H. Res. 351, which is co-sponsored by Rep. Ileana Ros-Lehtinen (R-Fla.) and was introduced Wednesday, called on Russian President Vladimir Putin to investigate the troubling claims of abuse and murder of gay men in Chechnya.
The claims initially emerged in April when a Russian opposition newspaper, Novaya Gazeta, reported that at least 100 men had been detained “in connection with their nontraditional sexual orientation.” Three of those men, the report found, had possibly been killed.
A second Novaya Gazeta article, published April 4, cited a source who claimed that the Muslim-majority region’s anti-LGBTQ efforts included Nazi-style concentration camps.
Ros-Lehtinen, whose son identifies as transgender, said U.S. lawmakers “must pressure Russia to uphold its international commitment to prevent any further abuses from happening while perpetrators are brought to justice” in a statement. “For over a month, hundreds of gay or perceived to be gay Chechens have been arrested, many have been tortured, and some even killed,” she said. “This bipartisan resolution sends a clear message to Chechnya and Russia authorities and any oppressor that the U.S. will not stand idly while these human rights atrocities are being committed.”
No word yet on how Russia will respond to the resolution.
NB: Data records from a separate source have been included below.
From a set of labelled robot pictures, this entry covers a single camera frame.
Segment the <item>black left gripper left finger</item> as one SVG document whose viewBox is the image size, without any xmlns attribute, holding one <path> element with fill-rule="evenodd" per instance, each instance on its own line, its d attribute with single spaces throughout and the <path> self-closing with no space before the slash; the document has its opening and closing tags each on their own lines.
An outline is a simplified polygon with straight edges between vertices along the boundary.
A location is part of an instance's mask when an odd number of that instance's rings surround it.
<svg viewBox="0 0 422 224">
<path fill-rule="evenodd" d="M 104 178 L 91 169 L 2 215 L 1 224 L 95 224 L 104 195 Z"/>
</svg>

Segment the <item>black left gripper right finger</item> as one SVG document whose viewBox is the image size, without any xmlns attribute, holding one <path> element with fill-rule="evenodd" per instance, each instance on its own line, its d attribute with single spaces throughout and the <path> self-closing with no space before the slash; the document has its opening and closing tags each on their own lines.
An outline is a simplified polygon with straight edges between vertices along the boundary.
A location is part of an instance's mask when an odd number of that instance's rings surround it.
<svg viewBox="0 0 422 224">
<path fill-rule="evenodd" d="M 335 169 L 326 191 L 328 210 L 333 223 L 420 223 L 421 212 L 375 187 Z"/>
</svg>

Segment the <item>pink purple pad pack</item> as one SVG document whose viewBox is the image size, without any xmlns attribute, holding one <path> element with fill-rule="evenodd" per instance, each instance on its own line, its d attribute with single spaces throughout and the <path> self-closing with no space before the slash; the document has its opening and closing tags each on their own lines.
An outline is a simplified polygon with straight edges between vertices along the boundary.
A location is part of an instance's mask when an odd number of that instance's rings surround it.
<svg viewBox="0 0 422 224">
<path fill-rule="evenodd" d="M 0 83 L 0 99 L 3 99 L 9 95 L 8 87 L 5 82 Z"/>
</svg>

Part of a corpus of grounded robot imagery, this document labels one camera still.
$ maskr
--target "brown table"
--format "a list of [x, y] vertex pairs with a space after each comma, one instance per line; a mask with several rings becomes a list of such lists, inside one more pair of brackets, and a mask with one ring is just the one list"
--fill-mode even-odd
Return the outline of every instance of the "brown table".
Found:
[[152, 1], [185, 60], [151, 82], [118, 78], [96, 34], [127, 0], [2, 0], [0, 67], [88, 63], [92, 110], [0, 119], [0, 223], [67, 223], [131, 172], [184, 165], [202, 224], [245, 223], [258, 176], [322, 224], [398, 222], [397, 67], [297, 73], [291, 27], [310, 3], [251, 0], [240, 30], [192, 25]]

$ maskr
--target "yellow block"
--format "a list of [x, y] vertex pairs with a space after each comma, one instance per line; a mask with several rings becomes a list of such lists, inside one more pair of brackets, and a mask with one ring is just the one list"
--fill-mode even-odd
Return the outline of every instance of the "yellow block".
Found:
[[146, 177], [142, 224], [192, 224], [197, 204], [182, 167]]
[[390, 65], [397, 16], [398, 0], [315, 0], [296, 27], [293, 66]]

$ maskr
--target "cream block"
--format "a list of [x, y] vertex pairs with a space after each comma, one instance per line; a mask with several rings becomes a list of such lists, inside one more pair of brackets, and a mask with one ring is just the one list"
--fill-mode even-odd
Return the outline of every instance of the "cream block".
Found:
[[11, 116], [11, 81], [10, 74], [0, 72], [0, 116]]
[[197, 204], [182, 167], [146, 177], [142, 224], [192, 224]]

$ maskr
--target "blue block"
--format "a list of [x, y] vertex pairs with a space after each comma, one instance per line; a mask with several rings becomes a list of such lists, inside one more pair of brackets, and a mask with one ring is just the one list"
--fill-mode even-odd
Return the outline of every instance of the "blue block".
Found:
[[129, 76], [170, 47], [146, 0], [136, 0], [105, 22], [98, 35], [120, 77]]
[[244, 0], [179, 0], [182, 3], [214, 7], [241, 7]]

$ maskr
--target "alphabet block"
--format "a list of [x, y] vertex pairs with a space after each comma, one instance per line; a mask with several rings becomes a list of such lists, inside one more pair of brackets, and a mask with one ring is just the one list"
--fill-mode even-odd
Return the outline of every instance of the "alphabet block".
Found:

The Novaya Gazeta reports have been repeatedly dismissed by Chechnya’s leader, Ramzan Kadyrov. “You cannot arrest or repress people who just don’t exist in the republic,” Kadyrov’s spokesman, Alvi Karimov, is quoted by The New York Times as saying.
Ros-Lehtinen was joined by 52 other representatives from both the Democratic and Republican parties as co-sponsors of H. Res. 351. The resolution passed in the House Foreign Affairs Committee Wednesday by a unanimous voice vote.
In a statement, Rep. Eliot L. Engel (D-NY) called reports of the alleged torture “chilling,” and noted, “We are witnessing the unfolding of a horrific tragedy and it’s long past time that the Kremlin start protecting its own citizens—all of them—regardless of sexual orientation.” Putin, he added, must “respect and promote the dignity of all persons and provide safe haven for all those fleeing such horrific persecution.”
Elected officials and celebrities such as Ellen DeGeneres, Matt Bomer and Billy Eichner have spoken out against the allegations in the weeks since the news first broke. The resolution itself follows U.S. Ambassador to the United Nations Nikki Haley’s push for an investigation into the Chechen abuse claims, which she called a “violation of human rights.”